» WHAT YOU NEED TO DO: Within the records, say how many lines include the word "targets"; the answer should be the number and no more.

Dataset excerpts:
"""
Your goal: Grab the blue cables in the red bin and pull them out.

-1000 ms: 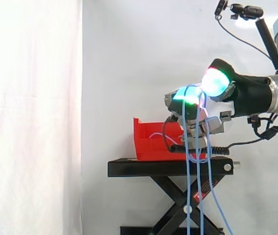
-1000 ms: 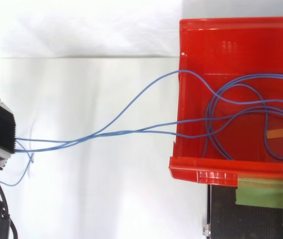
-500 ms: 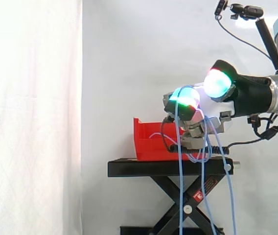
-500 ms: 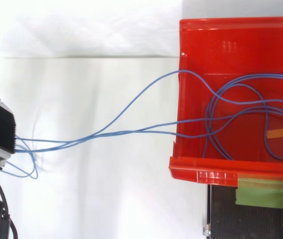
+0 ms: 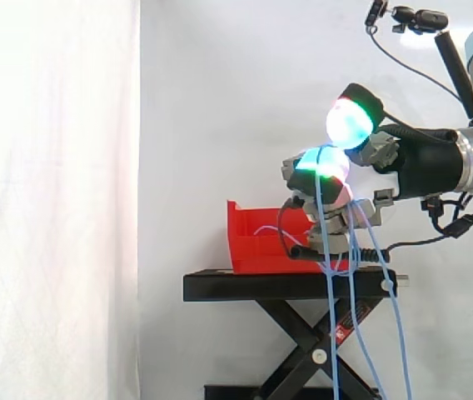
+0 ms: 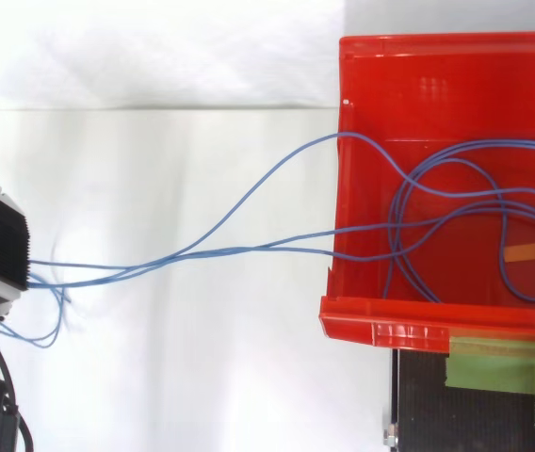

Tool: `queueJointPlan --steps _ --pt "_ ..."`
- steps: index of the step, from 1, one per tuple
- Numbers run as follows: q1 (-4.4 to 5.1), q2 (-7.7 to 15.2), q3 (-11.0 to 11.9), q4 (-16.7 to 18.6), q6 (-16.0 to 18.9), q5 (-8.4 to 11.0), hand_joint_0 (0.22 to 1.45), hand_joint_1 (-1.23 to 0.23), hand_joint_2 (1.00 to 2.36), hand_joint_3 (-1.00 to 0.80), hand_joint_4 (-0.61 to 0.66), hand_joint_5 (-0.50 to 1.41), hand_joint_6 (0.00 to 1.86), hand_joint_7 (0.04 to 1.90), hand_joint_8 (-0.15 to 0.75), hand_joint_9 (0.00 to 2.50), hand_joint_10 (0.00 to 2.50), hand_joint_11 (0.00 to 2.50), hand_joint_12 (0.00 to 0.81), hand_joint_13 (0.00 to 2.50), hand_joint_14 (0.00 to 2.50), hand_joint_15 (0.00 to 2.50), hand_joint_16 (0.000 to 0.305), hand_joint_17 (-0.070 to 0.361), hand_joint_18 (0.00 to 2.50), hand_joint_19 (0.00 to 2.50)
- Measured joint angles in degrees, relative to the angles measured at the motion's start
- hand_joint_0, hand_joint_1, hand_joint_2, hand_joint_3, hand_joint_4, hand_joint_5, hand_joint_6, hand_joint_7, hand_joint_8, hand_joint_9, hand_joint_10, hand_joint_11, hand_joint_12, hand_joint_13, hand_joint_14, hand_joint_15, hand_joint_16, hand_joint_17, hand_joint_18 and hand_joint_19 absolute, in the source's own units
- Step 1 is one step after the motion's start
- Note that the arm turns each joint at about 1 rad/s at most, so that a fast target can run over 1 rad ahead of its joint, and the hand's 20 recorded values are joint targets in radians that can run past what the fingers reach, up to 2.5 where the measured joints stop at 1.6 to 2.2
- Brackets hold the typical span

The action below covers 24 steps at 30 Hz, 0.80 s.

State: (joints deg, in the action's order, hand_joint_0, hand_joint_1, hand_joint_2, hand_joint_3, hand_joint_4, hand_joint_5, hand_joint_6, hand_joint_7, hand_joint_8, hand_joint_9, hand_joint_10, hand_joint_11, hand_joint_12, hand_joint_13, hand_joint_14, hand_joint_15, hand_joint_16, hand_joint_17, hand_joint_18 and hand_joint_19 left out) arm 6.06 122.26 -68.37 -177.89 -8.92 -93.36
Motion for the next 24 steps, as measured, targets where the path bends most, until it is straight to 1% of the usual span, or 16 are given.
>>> queueJointPlan --steps 1,4,7,8,9,10,11,12,14,15,16,17,19,20,22,24 --pt "0.00 0.01 0.00 0.00 0.00 -0.01 0.67 -0.80 1.00 -1.00 0.07 0.90 0.16 0.80 0.258 1.16 0.02 1.23 0.341 1.32 0.01 1.59 0.056 0.126 0.90 1.00" --pt "0.03 0.00 0.00 0.00 0.00 0.00 0.69 -0.83 1.00 -1.00 0.07 0.91 0.16 0.81 0.248 1.15 0.02 1.22 0.340 1.31 0.01 1.60 0.054 0.122 0.89 1.00" --pt "0.02 0.00 0.00 0.00 0.00 0.00 0.73 -0.87 1.00 -1.00 0.04 0.91 0.27 0.80 0.235 1.16 0.03 1.25 0.315 1.30 0.01 1.60 0.051 0.115 0.87 1.01" --pt "0.03 0.00 0.00 0.00 0.00 0.00 0.74 -0.87 1.00 -1.00 0.05 0.90 0.28 0.80 0.238 1.16 0.03 1.24 0.316 1.30 0.01 1.61 0.051 0.114 0.87 1.02" --pt "0.05 0.00 0.00 0.00 0.00 0.01 0.77 -0.88 1.00 -1.00 0.04 0.89 0.35 0.78 0.227 1.16 0.03 1.26 0.308 1.30 0.01 1.61 0.049 0.110 0.86 1.03" --pt "0.06 0.00 0.00 0.00 0.00 0.01 0.82 -0.90 1.00 -1.00 0.01 0.88 0.46 0.75 0.222 1.15 0.03 1.26 0.297 1.29 0.01 1.61 0.047 0.106 0.85 1.02" --pt "0.07 0.00 0.00 -0.01 0.00 0.02 0.83 -0.90 1.00 -1.00 0.00 0.88 0.50 0.75 0.214 1.16 0.03 1.25 0.293 1.30 0.01 1.61 0.046 0.104 0.85 1.03" --pt "0.07 0.00 0.00 -0.03 0.00 0.01 0.87 -0.91 1.00 -1.00 -0.02 0.86 0.60 0.72 0.203 1.17 0.03 1.27 0.290 1.30 0.01 1.62 0.046 0.103 0.85 1.03" --pt "0.08 0.00 0.00 -0.06 0.03 0.02 0.89 -0.91 1.00 -1.00 -0.07 0.83 0.69 0.74 0.199 1.17 0.03 1.27 0.284 1.30 0.01 1.63 0.045 0.101 0.86 1.03" --pt "0.08 0.00 0.00 -0.07 0.07 0.02 0.90 -0.91 1.00 -1.00 -0.08 0.83 0.70 0.74 0.202 1.17 0.03 1.26 0.291 1.30 0.01 1.62 0.045 0.101 0.87 1.03" --pt "0.08 0.00 0.00 -0.07 0.10 0.02 0.90 -0.91 1.00 -1.00 -0.08 0.76 0.88 0.64 0.202 1.16 0.03 1.27 0.285 1.31 0.01 1.62 0.045 0.102 0.87 1.03" --pt "0.08 0.00 0.00 -0.08 0.14 0.02 0.90 -0.91 1.00 -1.00 -0.08 0.73 0.95 0.60 0.203 1.16 0.03 1.27 0.282 1.31 0.01 1.63 0.045 0.102 0.87 1.03" --pt "0.09 -0.01 0.00 -0.08 0.19 0.02 0.91 -0.92 1.00 -1.00 -0.09 0.69 1.04 0.57 0.191 1.16 0.03 1.29 0.282 1.31 0.01 1.62 0.045 0.102 0.87 1.03" --pt "0.09 -0.01 0.00 -0.07 0.19 0.02 0.91 -0.92 1.00 -1.00 -0.09 0.69 1.04 0.57 0.191 1.16 0.03 1.29 0.282 1.31 0.01 1.62 0.045 0.101 0.87 1.03" --pt "0.08 0.00 0.00 -0.04 0.18 0.02 0.93 -0.92 1.00 -1.00 -0.09 0.63 1.17 0.52 0.190 1.16 0.03 1.33 0.283 1.32 0.01 1.63 0.045 0.102 0.88 1.03" --pt "0.08 0.01 0.00 -0.02 0.18 0.02 0.95 -0.90 1.00 -1.00 -0.08 0.58 1.26 0.48 0.197 1.15 0.03 1.33 0.284 1.32 0.01 1.63 0.045 0.102 0.89 1.03"
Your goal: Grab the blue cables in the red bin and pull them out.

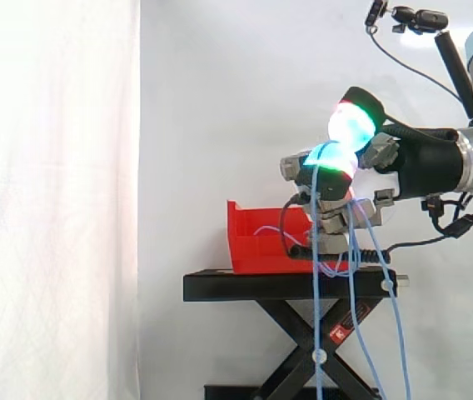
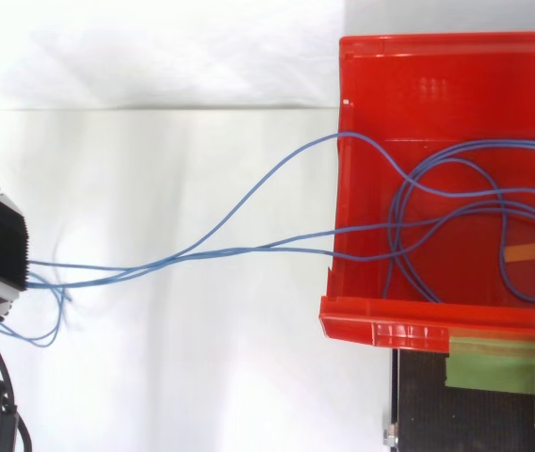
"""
» TASK ANSWER: 2